* **YOUR GOAL**
Please copy the listing that follows exactly, leaving out any pictures.

□ □ □ □ □

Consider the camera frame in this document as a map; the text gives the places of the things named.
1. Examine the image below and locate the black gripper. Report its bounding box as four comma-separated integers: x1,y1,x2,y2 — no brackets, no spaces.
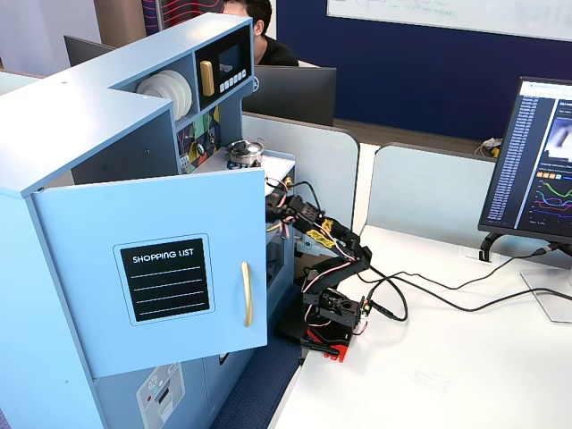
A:
265,187,292,224

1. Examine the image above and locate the blue shopping list cabinet door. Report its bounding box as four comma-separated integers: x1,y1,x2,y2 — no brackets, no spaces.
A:
30,167,269,379

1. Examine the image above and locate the grey desk divider panel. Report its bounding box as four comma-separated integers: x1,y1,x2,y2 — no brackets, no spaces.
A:
240,111,361,281
365,142,501,252

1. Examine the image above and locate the silver toy pot with lid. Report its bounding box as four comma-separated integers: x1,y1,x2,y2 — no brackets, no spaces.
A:
226,139,268,168

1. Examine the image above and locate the black monitor back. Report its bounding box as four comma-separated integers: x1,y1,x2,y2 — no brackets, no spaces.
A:
242,64,338,128

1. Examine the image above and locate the white toy plate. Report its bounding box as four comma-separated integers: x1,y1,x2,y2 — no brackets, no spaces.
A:
154,70,189,120
163,68,194,118
136,73,182,122

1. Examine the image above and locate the red table clamp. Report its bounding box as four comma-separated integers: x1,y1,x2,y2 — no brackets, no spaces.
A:
299,327,353,363

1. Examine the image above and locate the person in black shirt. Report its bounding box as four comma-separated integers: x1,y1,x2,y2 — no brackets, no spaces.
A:
222,0,300,68

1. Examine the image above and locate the black toy microwave door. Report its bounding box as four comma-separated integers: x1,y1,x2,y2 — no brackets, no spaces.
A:
194,27,253,113

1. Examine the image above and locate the blue woven mat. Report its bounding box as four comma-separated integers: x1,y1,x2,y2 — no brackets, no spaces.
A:
209,285,309,429

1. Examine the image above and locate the red wave pattern banner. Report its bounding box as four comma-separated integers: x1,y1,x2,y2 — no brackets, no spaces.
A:
141,0,225,38

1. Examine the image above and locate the blue toy kitchen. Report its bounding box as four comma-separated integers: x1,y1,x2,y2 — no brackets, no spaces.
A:
0,12,299,429

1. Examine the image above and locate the computer monitor showing graphs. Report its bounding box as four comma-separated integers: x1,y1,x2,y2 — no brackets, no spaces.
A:
477,76,572,247

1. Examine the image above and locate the dark monitor back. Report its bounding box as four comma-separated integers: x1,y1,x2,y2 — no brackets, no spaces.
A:
63,35,118,69

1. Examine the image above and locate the white whiteboard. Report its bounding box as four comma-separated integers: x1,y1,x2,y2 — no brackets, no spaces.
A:
325,0,572,44

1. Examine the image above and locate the silver monitor stand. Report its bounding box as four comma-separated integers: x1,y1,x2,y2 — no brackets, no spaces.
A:
480,231,572,324

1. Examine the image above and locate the cream cabinet door handle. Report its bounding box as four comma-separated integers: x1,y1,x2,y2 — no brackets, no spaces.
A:
240,261,255,328

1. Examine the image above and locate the yellow microwave handle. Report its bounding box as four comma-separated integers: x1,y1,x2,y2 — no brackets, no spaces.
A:
198,59,215,97

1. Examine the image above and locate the black power cable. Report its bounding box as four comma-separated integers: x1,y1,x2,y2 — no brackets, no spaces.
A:
357,243,560,291

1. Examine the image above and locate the black usb cable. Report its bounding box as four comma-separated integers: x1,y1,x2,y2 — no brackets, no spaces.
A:
368,276,572,324

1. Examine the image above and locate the yellow and white cable bundle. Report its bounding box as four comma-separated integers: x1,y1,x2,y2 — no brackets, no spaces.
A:
479,137,505,161

□ □ □ □ □

* **RESPONSE**
Consider the camera frame in this document as a map; the text gives the places of the things named.
1. Examine the image below and locate the black gripper. Report its bounding box as four comma-separated integers: x1,y1,x2,y2 — no brackets, no spaces.
A:
265,187,292,224

1. Examine the image above and locate the blue shopping list cabinet door. Report its bounding box as four comma-separated integers: x1,y1,x2,y2 — no brackets, no spaces.
A:
30,167,269,379

1. Examine the image above and locate the grey desk divider panel. Report its bounding box as four comma-separated integers: x1,y1,x2,y2 — no brackets, no spaces.
A:
240,111,361,281
365,142,501,252

1. Examine the image above and locate the silver toy pot with lid. Report its bounding box as four comma-separated integers: x1,y1,x2,y2 — no brackets, no spaces.
A:
226,139,268,168

1. Examine the image above and locate the black monitor back. Report its bounding box as four comma-separated integers: x1,y1,x2,y2 — no brackets, no spaces.
A:
242,64,338,128

1. Examine the image above and locate the white toy plate. Report its bounding box as four comma-separated integers: x1,y1,x2,y2 — no brackets, no spaces.
A:
154,70,189,120
163,68,194,118
136,73,182,122

1. Examine the image above and locate the red table clamp. Report its bounding box as four comma-separated integers: x1,y1,x2,y2 — no brackets, no spaces.
A:
299,327,353,363

1. Examine the image above and locate the person in black shirt. Report its bounding box as four comma-separated integers: x1,y1,x2,y2 — no brackets, no spaces.
A:
222,0,300,68

1. Examine the image above and locate the black toy microwave door. Report its bounding box as four comma-separated integers: x1,y1,x2,y2 — no brackets, no spaces.
A:
194,27,253,113

1. Examine the image above and locate the blue woven mat. Report its bounding box as four comma-separated integers: x1,y1,x2,y2 — no brackets, no spaces.
A:
209,285,309,429

1. Examine the image above and locate the red wave pattern banner. Report its bounding box as four comma-separated integers: x1,y1,x2,y2 — no brackets, no spaces.
A:
141,0,225,38

1. Examine the image above and locate the blue toy kitchen. Report its bounding box as four comma-separated integers: x1,y1,x2,y2 — no brackets, no spaces.
A:
0,12,299,429

1. Examine the image above and locate the computer monitor showing graphs. Report its bounding box as four comma-separated integers: x1,y1,x2,y2 — no brackets, no spaces.
A:
477,76,572,247

1. Examine the image above and locate the dark monitor back. Report its bounding box as four comma-separated integers: x1,y1,x2,y2 — no brackets, no spaces.
A:
63,35,118,69

1. Examine the image above and locate the white whiteboard. Report its bounding box as four comma-separated integers: x1,y1,x2,y2 — no brackets, no spaces.
A:
325,0,572,44

1. Examine the image above and locate the silver monitor stand. Report its bounding box as four comma-separated integers: x1,y1,x2,y2 — no brackets, no spaces.
A:
480,231,572,324

1. Examine the image above and locate the cream cabinet door handle. Report its bounding box as four comma-separated integers: x1,y1,x2,y2 — no brackets, no spaces.
A:
240,261,255,328

1. Examine the image above and locate the yellow microwave handle. Report its bounding box as four comma-separated integers: x1,y1,x2,y2 — no brackets, no spaces.
A:
198,59,215,97

1. Examine the image above and locate the black power cable. Report its bounding box as four comma-separated integers: x1,y1,x2,y2 — no brackets, no spaces.
A:
357,243,560,291

1. Examine the image above and locate the black usb cable. Report its bounding box as four comma-separated integers: x1,y1,x2,y2 — no brackets, no spaces.
A:
368,276,572,324

1. Examine the image above and locate the yellow and white cable bundle. Report its bounding box as four comma-separated integers: x1,y1,x2,y2 — no brackets, no spaces.
A:
479,137,505,161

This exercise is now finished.